- [Your task] Search each line below for "highlighter", then return the lines where it appears.

Recorded data
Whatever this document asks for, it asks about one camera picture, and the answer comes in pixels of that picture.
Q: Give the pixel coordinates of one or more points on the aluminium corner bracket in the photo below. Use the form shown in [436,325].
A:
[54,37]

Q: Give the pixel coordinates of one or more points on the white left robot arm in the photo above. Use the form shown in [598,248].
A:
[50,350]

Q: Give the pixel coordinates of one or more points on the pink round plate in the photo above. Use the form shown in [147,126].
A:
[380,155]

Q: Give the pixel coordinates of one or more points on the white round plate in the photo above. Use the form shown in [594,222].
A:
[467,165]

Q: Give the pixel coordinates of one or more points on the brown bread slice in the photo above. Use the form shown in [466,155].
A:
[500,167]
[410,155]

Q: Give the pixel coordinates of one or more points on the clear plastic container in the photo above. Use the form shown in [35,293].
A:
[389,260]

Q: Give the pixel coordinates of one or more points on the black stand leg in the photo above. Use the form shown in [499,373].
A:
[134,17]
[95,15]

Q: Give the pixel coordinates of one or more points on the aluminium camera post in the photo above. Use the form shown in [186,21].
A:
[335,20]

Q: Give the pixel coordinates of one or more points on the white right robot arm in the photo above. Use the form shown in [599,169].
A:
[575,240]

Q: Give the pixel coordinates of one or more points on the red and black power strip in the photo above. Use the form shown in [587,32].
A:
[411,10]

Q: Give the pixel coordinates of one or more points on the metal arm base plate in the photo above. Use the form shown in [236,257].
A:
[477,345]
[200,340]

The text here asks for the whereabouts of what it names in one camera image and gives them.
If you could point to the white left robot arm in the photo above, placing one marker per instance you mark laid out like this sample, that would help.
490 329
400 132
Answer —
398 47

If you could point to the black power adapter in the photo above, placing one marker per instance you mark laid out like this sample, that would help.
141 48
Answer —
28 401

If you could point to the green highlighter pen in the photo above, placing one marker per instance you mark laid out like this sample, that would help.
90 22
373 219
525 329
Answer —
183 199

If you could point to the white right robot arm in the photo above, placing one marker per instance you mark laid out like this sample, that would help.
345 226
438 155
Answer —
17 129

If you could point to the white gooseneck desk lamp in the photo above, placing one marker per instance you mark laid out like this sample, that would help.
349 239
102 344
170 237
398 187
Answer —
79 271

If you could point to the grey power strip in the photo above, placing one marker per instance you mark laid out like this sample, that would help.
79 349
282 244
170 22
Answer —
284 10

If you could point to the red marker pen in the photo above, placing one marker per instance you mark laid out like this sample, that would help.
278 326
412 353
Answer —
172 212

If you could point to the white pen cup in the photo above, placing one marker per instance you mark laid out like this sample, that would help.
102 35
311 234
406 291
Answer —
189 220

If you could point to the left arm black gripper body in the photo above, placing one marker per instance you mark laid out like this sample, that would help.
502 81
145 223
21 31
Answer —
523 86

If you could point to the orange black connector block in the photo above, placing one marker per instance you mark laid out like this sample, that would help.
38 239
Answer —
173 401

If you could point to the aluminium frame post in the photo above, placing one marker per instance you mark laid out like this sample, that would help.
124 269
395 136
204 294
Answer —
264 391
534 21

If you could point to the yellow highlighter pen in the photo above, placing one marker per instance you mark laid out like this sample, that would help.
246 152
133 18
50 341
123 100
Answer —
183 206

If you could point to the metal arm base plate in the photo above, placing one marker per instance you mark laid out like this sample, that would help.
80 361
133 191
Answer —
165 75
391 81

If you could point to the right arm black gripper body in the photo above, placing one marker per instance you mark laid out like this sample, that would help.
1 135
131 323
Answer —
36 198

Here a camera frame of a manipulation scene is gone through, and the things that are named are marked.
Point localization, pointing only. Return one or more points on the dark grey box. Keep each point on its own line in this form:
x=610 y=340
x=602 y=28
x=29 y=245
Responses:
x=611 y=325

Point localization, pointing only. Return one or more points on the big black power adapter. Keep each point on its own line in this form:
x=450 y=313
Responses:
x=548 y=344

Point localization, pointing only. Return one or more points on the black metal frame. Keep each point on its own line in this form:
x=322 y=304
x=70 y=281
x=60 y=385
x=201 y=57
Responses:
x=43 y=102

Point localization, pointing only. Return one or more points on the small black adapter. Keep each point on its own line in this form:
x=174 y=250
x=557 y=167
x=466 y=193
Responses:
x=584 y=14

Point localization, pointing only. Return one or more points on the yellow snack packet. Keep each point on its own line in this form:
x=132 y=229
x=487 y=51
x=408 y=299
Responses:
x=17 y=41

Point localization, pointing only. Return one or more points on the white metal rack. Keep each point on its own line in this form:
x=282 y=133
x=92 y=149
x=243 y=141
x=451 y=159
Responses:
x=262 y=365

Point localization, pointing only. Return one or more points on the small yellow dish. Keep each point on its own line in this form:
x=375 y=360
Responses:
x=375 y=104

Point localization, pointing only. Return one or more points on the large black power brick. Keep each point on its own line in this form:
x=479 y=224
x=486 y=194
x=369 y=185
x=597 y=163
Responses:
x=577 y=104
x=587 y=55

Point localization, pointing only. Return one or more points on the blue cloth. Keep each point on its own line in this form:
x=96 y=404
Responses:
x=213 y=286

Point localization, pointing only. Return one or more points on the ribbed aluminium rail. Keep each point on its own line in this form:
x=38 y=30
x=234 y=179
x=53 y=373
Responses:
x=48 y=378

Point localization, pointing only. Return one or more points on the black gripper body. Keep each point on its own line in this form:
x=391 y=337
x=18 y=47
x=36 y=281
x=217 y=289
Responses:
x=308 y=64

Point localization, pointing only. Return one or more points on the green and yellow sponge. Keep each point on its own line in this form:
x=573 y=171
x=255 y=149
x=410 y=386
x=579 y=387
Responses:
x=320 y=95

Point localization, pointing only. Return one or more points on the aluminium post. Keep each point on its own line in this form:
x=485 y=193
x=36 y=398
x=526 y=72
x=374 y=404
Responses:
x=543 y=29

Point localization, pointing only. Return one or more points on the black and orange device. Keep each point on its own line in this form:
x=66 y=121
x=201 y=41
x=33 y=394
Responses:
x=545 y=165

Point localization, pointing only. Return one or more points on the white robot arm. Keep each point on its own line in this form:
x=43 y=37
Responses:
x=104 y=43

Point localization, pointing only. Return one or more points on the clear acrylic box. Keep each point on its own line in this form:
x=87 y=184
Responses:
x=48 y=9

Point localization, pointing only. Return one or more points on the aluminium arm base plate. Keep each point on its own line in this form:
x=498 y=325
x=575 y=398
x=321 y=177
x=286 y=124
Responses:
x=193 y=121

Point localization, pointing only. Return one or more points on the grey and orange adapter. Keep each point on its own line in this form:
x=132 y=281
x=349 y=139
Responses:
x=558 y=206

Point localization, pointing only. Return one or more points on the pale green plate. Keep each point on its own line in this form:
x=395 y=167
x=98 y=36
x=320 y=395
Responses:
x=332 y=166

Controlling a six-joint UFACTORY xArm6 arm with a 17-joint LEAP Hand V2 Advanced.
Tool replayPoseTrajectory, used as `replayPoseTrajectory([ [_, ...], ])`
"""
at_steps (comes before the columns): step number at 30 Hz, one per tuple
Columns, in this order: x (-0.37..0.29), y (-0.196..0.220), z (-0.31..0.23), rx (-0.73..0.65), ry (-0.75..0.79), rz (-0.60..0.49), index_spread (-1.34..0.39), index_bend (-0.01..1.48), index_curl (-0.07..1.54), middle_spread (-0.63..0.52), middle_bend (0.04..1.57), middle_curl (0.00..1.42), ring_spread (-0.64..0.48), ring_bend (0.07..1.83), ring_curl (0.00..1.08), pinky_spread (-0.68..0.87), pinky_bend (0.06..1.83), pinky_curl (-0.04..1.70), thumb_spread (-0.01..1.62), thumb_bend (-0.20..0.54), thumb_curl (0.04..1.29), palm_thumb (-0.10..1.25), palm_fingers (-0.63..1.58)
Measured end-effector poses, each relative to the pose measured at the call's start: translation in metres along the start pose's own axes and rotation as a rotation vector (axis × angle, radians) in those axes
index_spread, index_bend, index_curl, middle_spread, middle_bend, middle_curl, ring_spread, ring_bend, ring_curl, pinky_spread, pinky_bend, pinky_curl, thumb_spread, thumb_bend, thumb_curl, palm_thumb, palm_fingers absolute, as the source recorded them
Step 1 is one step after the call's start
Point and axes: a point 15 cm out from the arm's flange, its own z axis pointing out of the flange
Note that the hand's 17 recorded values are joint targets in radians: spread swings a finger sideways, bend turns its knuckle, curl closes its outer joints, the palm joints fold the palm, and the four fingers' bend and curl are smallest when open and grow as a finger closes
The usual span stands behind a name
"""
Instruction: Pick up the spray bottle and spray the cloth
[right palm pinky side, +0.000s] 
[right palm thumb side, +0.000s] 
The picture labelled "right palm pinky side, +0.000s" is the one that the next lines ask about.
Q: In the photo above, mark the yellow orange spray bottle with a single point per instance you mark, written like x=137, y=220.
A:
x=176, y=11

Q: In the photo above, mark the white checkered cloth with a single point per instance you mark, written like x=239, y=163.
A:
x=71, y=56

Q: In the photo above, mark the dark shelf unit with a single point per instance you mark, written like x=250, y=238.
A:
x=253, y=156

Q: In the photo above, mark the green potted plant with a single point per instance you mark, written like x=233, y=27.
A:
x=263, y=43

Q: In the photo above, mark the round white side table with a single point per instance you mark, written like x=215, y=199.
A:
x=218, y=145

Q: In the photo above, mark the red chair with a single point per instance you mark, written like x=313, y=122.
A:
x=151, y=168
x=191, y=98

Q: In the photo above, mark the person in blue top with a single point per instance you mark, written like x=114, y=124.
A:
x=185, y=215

- [Task response]
If you could point to the green highlighter pen in the photo above, placing one marker per instance you mark laid out like this sample, that would help.
If you could point to the yellow highlighter pen in the photo above, placing one marker per instance you mark laid out like this sample, that would help.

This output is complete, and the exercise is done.